* WORK REQUIRED
Only the lines with "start" in them need to be copied from the listing.

* THE DATA
* * * *

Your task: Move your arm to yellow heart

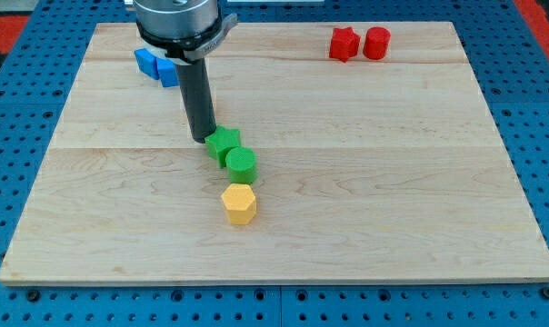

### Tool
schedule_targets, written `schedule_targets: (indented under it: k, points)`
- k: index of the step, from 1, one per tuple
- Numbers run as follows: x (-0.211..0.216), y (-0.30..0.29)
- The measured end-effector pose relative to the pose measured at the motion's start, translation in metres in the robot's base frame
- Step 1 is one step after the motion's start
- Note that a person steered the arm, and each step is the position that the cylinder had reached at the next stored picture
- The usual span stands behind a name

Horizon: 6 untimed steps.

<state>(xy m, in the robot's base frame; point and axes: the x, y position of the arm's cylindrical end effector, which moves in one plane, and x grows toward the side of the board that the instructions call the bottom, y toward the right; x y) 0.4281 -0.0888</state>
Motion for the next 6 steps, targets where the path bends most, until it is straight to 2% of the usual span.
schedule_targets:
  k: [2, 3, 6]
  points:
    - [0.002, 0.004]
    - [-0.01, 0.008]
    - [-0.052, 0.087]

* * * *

* WORKED SOLUTION
- The measured end-effector pose relative to the pose measured at the motion's start, translation in metres in the robot's base frame
- Step 1 is one step after the motion's start

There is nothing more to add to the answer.